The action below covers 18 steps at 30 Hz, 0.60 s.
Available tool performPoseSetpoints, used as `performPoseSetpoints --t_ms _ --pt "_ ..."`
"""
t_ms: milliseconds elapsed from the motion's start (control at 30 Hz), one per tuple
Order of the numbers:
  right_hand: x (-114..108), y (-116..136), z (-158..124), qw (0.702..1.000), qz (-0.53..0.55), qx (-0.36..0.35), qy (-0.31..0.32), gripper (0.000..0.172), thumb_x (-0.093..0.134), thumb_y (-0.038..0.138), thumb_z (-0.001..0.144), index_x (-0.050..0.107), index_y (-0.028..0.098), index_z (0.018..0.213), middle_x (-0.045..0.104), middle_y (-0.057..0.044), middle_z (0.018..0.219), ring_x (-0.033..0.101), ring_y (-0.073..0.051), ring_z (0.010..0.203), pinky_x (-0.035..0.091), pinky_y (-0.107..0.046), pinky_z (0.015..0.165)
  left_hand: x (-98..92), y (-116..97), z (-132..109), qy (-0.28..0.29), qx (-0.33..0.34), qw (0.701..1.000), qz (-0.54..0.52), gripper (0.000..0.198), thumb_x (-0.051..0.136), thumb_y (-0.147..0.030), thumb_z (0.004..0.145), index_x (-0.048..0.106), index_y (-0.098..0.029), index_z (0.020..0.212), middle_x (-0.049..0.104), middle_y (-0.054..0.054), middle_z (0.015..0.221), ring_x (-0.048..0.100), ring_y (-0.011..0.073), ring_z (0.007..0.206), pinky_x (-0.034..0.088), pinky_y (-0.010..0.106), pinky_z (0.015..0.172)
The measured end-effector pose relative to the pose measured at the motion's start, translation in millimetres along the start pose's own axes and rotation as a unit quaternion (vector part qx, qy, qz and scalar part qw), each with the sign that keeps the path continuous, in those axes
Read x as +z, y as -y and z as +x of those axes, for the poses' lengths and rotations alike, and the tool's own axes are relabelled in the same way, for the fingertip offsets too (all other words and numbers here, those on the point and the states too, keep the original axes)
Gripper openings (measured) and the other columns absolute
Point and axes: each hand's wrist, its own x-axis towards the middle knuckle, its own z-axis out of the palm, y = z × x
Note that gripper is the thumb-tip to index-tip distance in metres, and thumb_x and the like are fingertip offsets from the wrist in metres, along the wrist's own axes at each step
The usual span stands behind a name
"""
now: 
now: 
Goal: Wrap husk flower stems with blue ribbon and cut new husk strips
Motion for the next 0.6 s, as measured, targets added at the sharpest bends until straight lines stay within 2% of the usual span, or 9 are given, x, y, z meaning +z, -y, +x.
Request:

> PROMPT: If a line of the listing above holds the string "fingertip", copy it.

> EXPECTED ANSWER:
Read x as +z, y as -y and z as +x of those axes, for the poses' lengths and rotations alike, and the tool's own axes are relabelled in the same way, for the fingertip offsets too (all other words and numbers here, those on the point and the states too, keep the original axes)
Note that gripper is the thumb-tip to index-tip distance in metres, and thumb_x and the like are fingertip offsets from the wrist in metres, along the wrist's own axes at each step

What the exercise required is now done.